:: WHAT IS NEEDED ::
From the first line to the last, reproduce the data exactly.

:: COLLECTED MATERIAL ::
* * *

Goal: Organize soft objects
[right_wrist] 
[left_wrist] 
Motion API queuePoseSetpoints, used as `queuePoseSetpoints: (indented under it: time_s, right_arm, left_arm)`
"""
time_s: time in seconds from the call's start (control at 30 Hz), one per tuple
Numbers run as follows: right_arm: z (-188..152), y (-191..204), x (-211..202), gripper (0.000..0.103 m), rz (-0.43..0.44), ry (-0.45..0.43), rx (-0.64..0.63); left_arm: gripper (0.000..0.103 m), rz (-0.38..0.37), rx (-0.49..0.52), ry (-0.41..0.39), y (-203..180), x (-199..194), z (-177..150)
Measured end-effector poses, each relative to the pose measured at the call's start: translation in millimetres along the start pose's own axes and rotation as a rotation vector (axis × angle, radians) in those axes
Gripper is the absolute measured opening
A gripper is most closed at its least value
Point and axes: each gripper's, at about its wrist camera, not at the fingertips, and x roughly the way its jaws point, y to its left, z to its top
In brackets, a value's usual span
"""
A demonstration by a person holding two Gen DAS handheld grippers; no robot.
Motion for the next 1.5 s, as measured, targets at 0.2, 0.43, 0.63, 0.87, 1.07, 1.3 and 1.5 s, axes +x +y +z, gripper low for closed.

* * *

:: RESPONSE ::
Goal: Organize soft objects
[right_wrist] 
[left_wrist] 
Motion API queuePoseSetpoints, used as `queuePoseSetpoints: (indented under it: time_s, right_arm, left_arm)`
"""
time_s: time in seconds from the call's start (control at 30 Hz), one per tuple
Numbers run as follows: right_arm: z (-188..152), y (-191..204), x (-211..202), gripper (0.000..0.103 m), rz (-0.43..0.44), ry (-0.45..0.43), rx (-0.64..0.63); left_arm: gripper (0.000..0.103 m), rz (-0.38..0.37), rx (-0.49..0.52), ry (-0.41..0.39), y (-203..180), x (-199..194), z (-177..150)
Measured end-effector poses, each relative to the pose measured at the call's start: translation in millimetres along the start pose's own axes and rotation as a rotation vector (axis × angle, radians) in those axes
Gripper is the absolute measured opening
A gripper is most closed at its least value
Point and axes: each gripper's, at about its wrist camera, not at the fingertips, and x roughly the way its jaws point, y to its left, z to its top
In brackets, a value's usual span
"""
A demonstration by a person holding two Gen DAS handheld grippers; no robot.
Motion for the next 1.5 s, as measured, targets at 0.2, 0.43, 0.63, 0.87, 1.07, 1.3 and 1.5 s, axes +x +y +z, gripper low for closed.

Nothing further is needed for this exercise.